You may want to have a look at odrive (https://www.odrive.com). Use it to sync a bunch of different storage accounts via this single app. Works alright for what it does, and they have an S3 option.

How about Tarsnap?

I've been using syncthing and I'm reasonably pleased with it. I don't use it heavily and only over my local network, though, so I'm not sure how well it handles archiving changes and file conflicts.

Won't forklift serve your purpose?

WARNING/fun fact: it doesn't download all emails properly. Last time I tried it, it seemed that when the Gmail server randomly closed a connection (or maybe some other time, but I think it was in these instances), the program would just keep whatever partial results it had and then move on to the next email. Which meant I had a lot of partial emails on my drive (only a small fraction of all the emails, but still), and no way to detect them.

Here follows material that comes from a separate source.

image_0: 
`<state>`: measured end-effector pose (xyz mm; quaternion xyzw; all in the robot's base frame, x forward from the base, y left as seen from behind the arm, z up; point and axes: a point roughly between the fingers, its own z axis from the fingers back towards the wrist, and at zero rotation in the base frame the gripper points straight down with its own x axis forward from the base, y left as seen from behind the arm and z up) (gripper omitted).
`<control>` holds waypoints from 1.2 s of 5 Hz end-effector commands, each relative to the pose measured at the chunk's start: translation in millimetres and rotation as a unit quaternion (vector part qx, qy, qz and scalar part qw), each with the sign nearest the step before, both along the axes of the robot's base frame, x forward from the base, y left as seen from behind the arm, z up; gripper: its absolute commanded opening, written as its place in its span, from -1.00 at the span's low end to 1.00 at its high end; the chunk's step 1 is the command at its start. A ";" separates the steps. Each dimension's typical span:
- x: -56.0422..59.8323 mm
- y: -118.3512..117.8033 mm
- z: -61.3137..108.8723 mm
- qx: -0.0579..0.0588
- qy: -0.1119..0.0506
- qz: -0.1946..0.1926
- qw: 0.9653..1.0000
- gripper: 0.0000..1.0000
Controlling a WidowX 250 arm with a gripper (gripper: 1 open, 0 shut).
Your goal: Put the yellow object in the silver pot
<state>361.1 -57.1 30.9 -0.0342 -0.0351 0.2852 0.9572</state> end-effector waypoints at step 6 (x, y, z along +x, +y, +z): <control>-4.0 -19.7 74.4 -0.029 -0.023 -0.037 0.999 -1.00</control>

I have been using both GYB (https://github.com/jay0lee/got-your-back) and mbsync (http://isync.sourceforge.net/mbsync.html) for this. How is gmvault better/different?

Why do you need to use both? Or are you saying that they're both equivalent and you'd had success with each?

I've been using gmvault for only one feature: ability to fetch e-mails that match a certain filter.

Reading over the details, gmvault supports two things I don't see in GYB and one thing mbsync doesn't support:

- XOauth

- Sync to another gmail account (incrementally)

Edit: Also supports only backing up emails with a specific gmail tag.

Given how easy and carelessly Google can close your account and ruin your digital life, I guess periodic backups of your cloud accounts will soon be considered a good practice.

> I guess periodic backups of your cloud accounts will soon be considered a good practice.

It has been good practice for a couple of decades. Of course, getting people to follow good practices is another matter....

In this case, it's not as good as a normal backup. To my knowledge, Google Docs/Sheets/etc. is exported in other file formats (MS Word format, PDF format, etc), not their internal file format. So it's not a real backup, just an export.

Good point. And we have no way of knowing what Google's internal format looks like...

I'm afraid this tool might trigger my account to be disabled.

Then use Google Takeout [0], Google's official tool for backing up all your data.

[0] https://takeout.google.com/settings/takeout

It uses the same IMAP protocol that your mail clients do. I have been using it for years and not a single issue with google closing down any of the 5-6 accounts I have archived.

This - and having no unique data anywhere. Having your files distributed this day and age should be general approach.

Data is only half the problem. The other is that email address has become the "primary key" for everything. Banking websites, random forums, everything. It's sometimes impossible to change it because it's the "primary key" for identity on that website. And email addresses are not portable like phone numbers.

Email addresses are portable to any webmail, mail server or other email infrastructure provider if you have your own domain and then forward to the service of your choice. This way you can use Gmail if you like or maintain your own full email stack, or anything in between, while still addressing your mail to something you control.

but do you really control your domain? if somebody hacks into your registrar or forges your signature or something and transfers it to themselves, they would get your email, and it might be very difficult for you to get it back. Or maybe I am being too paranoid about this and it's less likely that your domain gets taken from you compared to your mail provider deciding to terminate you.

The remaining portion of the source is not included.